Work instruction:
Bring together all lines from the listing below that contain the string "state".

[Stored data — start]

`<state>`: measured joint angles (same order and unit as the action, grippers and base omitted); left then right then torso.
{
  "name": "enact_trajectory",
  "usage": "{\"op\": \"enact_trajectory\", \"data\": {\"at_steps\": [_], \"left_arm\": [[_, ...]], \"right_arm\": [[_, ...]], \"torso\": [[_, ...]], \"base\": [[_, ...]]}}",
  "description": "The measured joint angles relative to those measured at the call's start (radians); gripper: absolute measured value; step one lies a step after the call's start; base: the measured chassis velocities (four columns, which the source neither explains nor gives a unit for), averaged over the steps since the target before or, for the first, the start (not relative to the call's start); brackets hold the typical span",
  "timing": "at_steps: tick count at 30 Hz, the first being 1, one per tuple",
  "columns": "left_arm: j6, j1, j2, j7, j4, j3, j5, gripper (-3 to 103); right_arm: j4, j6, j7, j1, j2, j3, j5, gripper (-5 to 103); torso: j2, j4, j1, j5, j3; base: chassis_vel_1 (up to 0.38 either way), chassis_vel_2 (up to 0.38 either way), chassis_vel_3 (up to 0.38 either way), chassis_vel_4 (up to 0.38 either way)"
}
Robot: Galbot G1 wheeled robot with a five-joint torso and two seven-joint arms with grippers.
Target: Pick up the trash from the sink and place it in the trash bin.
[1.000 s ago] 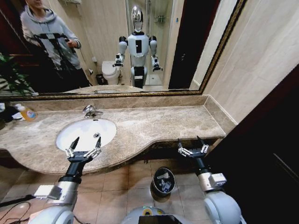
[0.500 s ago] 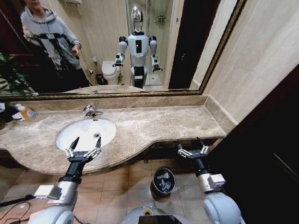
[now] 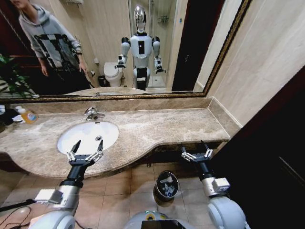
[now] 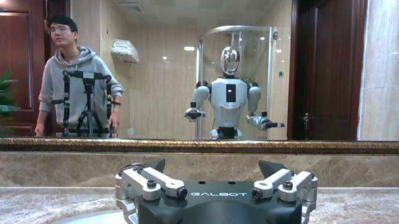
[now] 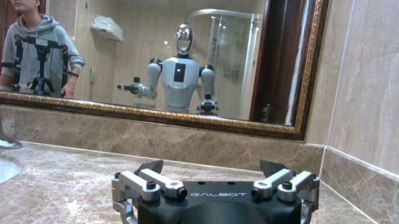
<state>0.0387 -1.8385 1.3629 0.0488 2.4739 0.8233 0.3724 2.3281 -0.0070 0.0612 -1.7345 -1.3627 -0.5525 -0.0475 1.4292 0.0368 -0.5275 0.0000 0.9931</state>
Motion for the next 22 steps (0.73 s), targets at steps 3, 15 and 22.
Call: {"op": "enact_trajectory", "data": {"at_steps": [3,15,22], "left_arm": [[0.0,0.0,0.0,0.0,0.0,0.0,0.0,100],[0.0,0.0,0.0,0.0,0.0,0.0,0.0,100],[0.0,0.0,0.0,0.0,0.0,0.0,0.0,100]], "right_arm": [[0.0,0.0,0.0,0.0,0.0,0.0,0.0,100],[0.0,0.0,0.0,0.0,0.0,0.0,-0.001,100],[0.0,0.0,0.0,0.0,0.0,0.0,-0.001,100]], "torso": [[0.0,0.0,0.0,0.0,0.0],[0.0,0.0,0.0,0.0,0.0],[0.0,0.0,0.0,0.0,0.0]], "base": [[0.0,0.0,0.0,0.0],[0.0,0.0,0.0,0.0],[0.0,0.0,0.0,0.0]]}}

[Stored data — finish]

Written answer:
`<state>`: measured joint angles (same order and unit as the action, grippers and base omitted); left then right then torso.
<state>0.0387 -1.8385 1.3629 0.0488 2.4739 0.8233 0.3724 2.3281 -0.0070 0.0612 -1.7345 -1.3627 -0.5525 -0.0475 1.4292 0.0368 -0.5275 0.0000 0.9931</state>

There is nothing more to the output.